Israeli Defence Minister Ehud Barak rejected calls by the UN and the EU for a ceasefire, and told the international media that Israel would not rule out widening the offensive to include a ground operation.
"For us to be asked to have a ceasefire with Hamas is like asking you to have a ceasefire with Al-Qaeda," Barak said in an interview with Fox News.
It's something we cannot really accept. Our intention is to totally change the rules of the game," he added.
Most of those killed and wounded were Hamas military and police personnel. However, dozens of Palestinian civilians are reported to be among the dead.
The civilian casualties are expected to rise. Many of Hamas's installations are in densely populated civilian neighbourhoods. School children in several surrounding schools were on their way home as the first wave of bombs hit Gaza city.
Grim scenes of carnage fill the corridors of Gaza's hospitals and morgues as the dead and dying, and mutilated bodies lie on the ground due to a shortage of hospital beds and morgue space.
Medical staff are treating the wounded under severe pressure, as Gaza has limited supplies of electricity, medicine, medical equipment, and fuel to operate emergency generators due to the Israeli-imposed blockade of the coastal territory. Only very limited amounts of humanitarian aid is allowed in.
Egypt, in a rare display of solidarity with the beleaguered Gazans, has opened its Rafah border crossing to allow the wounded to be evacuated to Sinai hospitals to receive medical treatment.
"It is madness and people are in a state of shock," Elena Eqleibo, a former Costa Rican diplomat and hardened aid worker who has lived in Gaza city for several years told IPS.
"I had just finished a meeting in the municipality when suddenly there were massive booms and plumes of smoke surrounding the entire area," said Eqleibo, whose apartment is located near a major Hamas headquarters.
"I visited some neighbours at the local supermarket and grocery store, and everybody is in a state of shock. Nobody can believe the scale of the attack.
" Abdallah Al-Agha, who lives near the former presidential palace of the late president Yasser Arafat, which was then taken over by Hamas and subsequently targeted by the Israelis, said there were scenes of chaos outside his apartment when the first bombs hit.
"The thunderous explosions went on for what seemed ages. People were panicking, ambulances and fire trucks were tearing down the streets and trying to help the wounded and put out fires which had broken out amongst the crumbled buildings. "Children were screaming and crying and mothers were hysterically looking for their kids coming home from school," Agha told IPS.
Israel had been threatening a large-scale military incursion following an increasing number of rockets fired by Palestinian resistance groups at Israeli towns bordering Gaza.
The rocket attacks followed the end of a fragile six-month ceasefire between Israel and Hamas and ten days of intensive fighting last month following an Israeli cross-border military incursion into Gaza.

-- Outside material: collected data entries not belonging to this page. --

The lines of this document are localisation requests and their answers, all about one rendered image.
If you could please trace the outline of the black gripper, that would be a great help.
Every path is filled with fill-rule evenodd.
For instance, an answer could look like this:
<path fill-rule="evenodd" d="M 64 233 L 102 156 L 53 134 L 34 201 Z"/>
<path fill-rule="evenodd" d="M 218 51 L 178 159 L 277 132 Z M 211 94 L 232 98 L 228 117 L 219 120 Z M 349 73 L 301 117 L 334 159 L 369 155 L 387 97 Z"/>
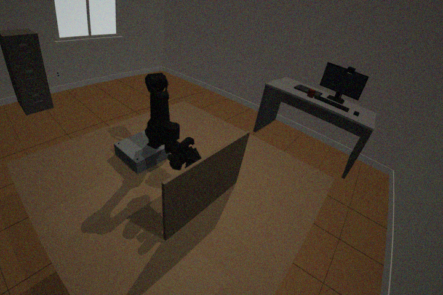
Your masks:
<path fill-rule="evenodd" d="M 180 153 L 182 153 L 181 158 L 183 164 L 185 163 L 184 160 L 186 160 L 185 168 L 201 159 L 201 156 L 199 155 L 197 149 L 192 148 L 192 146 L 189 147 L 190 144 L 194 144 L 194 139 L 192 139 L 191 137 L 186 137 L 181 143 L 176 144 L 172 149 L 173 154 L 174 150 L 180 151 Z"/>

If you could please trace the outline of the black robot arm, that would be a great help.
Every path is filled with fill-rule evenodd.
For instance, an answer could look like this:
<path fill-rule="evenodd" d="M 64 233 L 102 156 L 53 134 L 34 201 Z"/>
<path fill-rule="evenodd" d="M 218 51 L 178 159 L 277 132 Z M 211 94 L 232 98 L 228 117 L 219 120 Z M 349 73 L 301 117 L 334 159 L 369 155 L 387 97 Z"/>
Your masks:
<path fill-rule="evenodd" d="M 146 145 L 157 149 L 164 145 L 165 153 L 171 153 L 167 156 L 170 166 L 173 170 L 181 170 L 183 161 L 182 153 L 172 149 L 180 142 L 180 124 L 170 122 L 169 114 L 169 94 L 167 91 L 168 81 L 163 73 L 147 74 L 145 83 L 150 92 L 151 115 L 148 121 L 148 127 L 145 130 L 149 143 Z M 166 88 L 166 89 L 165 89 Z M 165 91 L 163 91 L 165 89 Z"/>

The Islamic resistance organisation accused Israel of breaching the terms of the truce by refusing to lift the hermetic sealing of Gaza's borders.
But the timing of Israel's attacks caught Hamas by surprise. Israel had temporarily opened the borders for a few hours on Friday to allow in several convoys of humanitarian aid.
This was done as the Israeli government simultaneously launched a massive diplomatic campaign to explain its case for a military operation to the international community.
Israeli intelligence timed the operation to coincide with a meeting of Hamas's leadership, several of whom were killed, as well as a graduation ceremony of hundreds of new Hamas police cadets.
But the Israelis are aware that the attacks will not cow Hamas, and that retaliatory rocket fire can now plague Israeli border towns on an even larger scale.
Following the initial Israeli sorties, Hamas and smaller resistance groups rained rockets down on Sderot, Ashkelon and other border towns, killing an Israeli and wounding others.
Israel has declared a state of emergency. Israelis within a 10-kilometre radius of Gaza were ordered to enter bomb shelters within 15 seconds of a siren warning.
Residents within a 20-30 kilometre radius were ordered to enter shelters within 45 seconds of siren warnings.
Meanwhile, the IDF is expecting an increased daily rocket barrage of up to 100 missiles, some of which are expected to reach cities and towns located further away as Hamas uses upgraded projectiles with a 40-kilometre range as opposed to the current range of only 20 kilometres.
Analysts on both sides of the Israeli-Palestinian divide are arguing that the current military invasion is not about deterrence but more about the upcoming Israeli elections in February where Barak is a candidate for the prime minister's seat.